- [Exercise prompt]
Restate the full set of records exactly, word for word.

- [Data to process]

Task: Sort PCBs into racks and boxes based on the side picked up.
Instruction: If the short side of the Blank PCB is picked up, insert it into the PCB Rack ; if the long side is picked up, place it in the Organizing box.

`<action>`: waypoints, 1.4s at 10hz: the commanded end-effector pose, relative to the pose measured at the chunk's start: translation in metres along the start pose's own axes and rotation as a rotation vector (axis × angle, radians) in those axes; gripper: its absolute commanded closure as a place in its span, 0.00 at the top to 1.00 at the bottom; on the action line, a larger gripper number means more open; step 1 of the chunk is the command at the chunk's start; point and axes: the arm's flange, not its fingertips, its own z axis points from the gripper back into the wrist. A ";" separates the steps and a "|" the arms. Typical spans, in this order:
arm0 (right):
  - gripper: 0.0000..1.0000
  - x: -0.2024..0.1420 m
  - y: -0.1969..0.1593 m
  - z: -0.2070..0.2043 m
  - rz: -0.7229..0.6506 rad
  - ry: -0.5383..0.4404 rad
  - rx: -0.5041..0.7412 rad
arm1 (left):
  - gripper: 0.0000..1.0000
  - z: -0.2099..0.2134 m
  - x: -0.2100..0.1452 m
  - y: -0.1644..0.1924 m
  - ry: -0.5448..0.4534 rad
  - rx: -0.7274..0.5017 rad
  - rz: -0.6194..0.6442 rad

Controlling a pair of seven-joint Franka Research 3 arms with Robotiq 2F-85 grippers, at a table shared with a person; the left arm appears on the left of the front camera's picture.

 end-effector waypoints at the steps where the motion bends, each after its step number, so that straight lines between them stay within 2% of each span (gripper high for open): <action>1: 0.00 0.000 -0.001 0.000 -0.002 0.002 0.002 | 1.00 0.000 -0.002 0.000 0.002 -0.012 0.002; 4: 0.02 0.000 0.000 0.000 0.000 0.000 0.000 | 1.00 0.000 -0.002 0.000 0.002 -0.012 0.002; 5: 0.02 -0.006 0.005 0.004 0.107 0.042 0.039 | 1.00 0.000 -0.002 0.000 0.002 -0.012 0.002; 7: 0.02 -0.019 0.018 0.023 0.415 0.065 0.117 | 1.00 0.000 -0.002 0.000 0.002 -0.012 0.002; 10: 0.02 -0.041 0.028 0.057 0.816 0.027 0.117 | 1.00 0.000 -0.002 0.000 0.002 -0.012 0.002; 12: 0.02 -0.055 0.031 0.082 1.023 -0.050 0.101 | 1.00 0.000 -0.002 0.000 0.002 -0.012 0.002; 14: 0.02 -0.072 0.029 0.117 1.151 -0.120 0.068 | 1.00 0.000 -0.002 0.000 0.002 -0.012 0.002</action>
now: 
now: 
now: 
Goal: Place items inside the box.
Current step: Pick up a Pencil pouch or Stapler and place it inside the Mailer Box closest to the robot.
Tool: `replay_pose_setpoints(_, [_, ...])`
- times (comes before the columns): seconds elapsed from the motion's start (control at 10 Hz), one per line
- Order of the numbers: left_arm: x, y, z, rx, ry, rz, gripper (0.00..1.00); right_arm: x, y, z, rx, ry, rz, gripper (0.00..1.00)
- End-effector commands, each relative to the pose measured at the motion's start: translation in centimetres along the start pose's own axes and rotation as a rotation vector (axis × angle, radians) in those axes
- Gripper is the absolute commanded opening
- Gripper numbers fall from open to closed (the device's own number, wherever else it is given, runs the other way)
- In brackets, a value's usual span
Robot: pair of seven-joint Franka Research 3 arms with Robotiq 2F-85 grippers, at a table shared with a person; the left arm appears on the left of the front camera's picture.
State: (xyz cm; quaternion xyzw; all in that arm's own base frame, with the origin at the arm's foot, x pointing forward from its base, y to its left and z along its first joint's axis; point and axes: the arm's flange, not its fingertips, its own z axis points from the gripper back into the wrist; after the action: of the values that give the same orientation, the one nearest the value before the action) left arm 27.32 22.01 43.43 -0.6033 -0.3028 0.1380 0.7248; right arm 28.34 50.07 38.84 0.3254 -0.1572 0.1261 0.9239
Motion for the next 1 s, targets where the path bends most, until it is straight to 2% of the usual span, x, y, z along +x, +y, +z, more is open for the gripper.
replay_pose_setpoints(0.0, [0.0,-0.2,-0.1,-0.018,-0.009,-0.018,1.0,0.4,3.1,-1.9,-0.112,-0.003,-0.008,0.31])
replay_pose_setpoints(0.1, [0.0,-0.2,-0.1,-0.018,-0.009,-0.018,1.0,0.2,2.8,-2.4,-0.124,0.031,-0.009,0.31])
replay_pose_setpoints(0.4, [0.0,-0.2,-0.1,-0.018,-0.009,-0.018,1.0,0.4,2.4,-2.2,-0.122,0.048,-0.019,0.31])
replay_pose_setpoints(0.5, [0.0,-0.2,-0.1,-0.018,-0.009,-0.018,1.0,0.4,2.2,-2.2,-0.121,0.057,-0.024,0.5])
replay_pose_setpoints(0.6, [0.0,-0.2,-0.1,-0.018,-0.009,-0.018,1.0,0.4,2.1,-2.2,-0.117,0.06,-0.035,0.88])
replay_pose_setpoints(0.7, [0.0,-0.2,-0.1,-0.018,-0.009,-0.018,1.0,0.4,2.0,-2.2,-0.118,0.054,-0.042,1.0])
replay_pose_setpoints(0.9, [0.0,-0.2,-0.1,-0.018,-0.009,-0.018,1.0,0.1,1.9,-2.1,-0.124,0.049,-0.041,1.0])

- [Finished exercise]
Task: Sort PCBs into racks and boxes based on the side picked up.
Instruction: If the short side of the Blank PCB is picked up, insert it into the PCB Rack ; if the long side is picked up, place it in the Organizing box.

`<action>`: waypoints, 1.4s at 10hz: the commanded end-effector pose, relative to the pose measured at the chunk's start: translation in metres along the start pose's own axes and rotation as a rotation vector (axis × angle, radians) in those axes; gripper: its absolute commanded closure as a place in its span, 0.00 at the top to 1.00 at the bottom; on the action line, a larger gripper number means more open; step 1 of the chunk is the command at the chunk's start; point and axes: the arm's flange, not its fingertips, its own z axis points from the gripper back into the wrist. A ";" separates the steps and a "|" the arms. Typical spans, in this order:
arm0 (right):
  - gripper: 0.0000..1.0000
  - x: -0.2024..0.1420 m
  - y: -0.1969..0.1593 m
  - z: -0.2070..0.2043 m
  - rz: -0.7229..0.6506 rad
  - ry: -0.5383..0.4404 rad
  - rx: -0.5041..0.7412 rad
arm1 (left):
  - gripper: 0.0000..1.0000
  - z: -0.2099..0.2134 m
  - x: -0.2100..0.1452 m
  - y: -0.1644..0.1924 m
  - ry: -0.5448..0.4534 rad
  - rx: -0.7274..0.5017 rad
  - rz: -0.6194..0.6442 rad

Controlling a pair of seven-joint Franka Research 3 arms with Robotiq 2F-85 grippers, at a table shared with a person; the left arm appears on the left of the front camera's picture.

 end-effector waypoints at the steps where the motion bends, each after its step number, so that straight lines between them stay within 2% of each span (gripper high for open): <action>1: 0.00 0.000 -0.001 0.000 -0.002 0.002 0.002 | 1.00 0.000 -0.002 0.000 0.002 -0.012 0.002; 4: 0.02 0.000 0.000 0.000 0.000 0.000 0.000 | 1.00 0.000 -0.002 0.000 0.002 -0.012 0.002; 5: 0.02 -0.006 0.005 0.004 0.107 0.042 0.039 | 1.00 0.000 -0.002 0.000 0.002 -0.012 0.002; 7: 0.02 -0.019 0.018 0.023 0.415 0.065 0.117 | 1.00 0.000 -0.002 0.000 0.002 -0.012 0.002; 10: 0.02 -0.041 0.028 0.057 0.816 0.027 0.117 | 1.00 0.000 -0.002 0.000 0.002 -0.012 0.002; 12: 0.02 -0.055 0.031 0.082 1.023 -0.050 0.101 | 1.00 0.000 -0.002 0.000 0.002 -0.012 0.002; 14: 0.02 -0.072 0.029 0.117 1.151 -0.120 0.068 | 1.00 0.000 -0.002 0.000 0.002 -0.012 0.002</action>
now: 
now: 
now: 
Goal: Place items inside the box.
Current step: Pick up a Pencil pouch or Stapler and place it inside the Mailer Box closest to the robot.
Tool: `replay_pose_setpoints(_, [_, ...])`
- times (comes before the columns): seconds elapsed from the motion's start (control at 10 Hz), one per line
- Order of the numbers: left_arm: x, y, z, rx, ry, rz, gripper (0.00..1.00); right_arm: x, y, z, rx, ry, rz, gripper (0.00..1.00)
- End-effector commands, each relative to the pose measured at the motion's start: translation in centimetres along the start pose's own axes and rotation as a rotation vector (axis × angle, radians) in those axes
- Gripper is the absolute commanded opening
- Gripper numbers fall from open to closed (the device's own number, wherever else it is given, runs the other way)
- In brackets, a value's usual span
Robot: pair of seven-joint Franka Research 3 arms with Robotiq 2F-85 grippers, at a table shared with a person; the left arm appears on the left of the front camera's picture.
State: (xyz cm; quaternion xyzw; all in that arm's own base frame, with the origin at the arm's foot, x pointing forward from its base, y to its left and z along its first joint's axis; point and axes: the arm's flange, not its fingertips, its own z axis points from the gripper back into the wrist; after the action: of the values that give the same orientation, the one nearest the value before the action) left arm 27.32 22.01 43.43 -0.6033 -0.3028 0.1380 0.7248; right arm 28.34 50.07 38.84 0.3254 -0.1572 0.1261 0.9239
Motion for the next 1 s, targets where the path bends most, until it is straight to 2% of the usual span, x, y, z along +x, +y, +z, more is open for the gripper.
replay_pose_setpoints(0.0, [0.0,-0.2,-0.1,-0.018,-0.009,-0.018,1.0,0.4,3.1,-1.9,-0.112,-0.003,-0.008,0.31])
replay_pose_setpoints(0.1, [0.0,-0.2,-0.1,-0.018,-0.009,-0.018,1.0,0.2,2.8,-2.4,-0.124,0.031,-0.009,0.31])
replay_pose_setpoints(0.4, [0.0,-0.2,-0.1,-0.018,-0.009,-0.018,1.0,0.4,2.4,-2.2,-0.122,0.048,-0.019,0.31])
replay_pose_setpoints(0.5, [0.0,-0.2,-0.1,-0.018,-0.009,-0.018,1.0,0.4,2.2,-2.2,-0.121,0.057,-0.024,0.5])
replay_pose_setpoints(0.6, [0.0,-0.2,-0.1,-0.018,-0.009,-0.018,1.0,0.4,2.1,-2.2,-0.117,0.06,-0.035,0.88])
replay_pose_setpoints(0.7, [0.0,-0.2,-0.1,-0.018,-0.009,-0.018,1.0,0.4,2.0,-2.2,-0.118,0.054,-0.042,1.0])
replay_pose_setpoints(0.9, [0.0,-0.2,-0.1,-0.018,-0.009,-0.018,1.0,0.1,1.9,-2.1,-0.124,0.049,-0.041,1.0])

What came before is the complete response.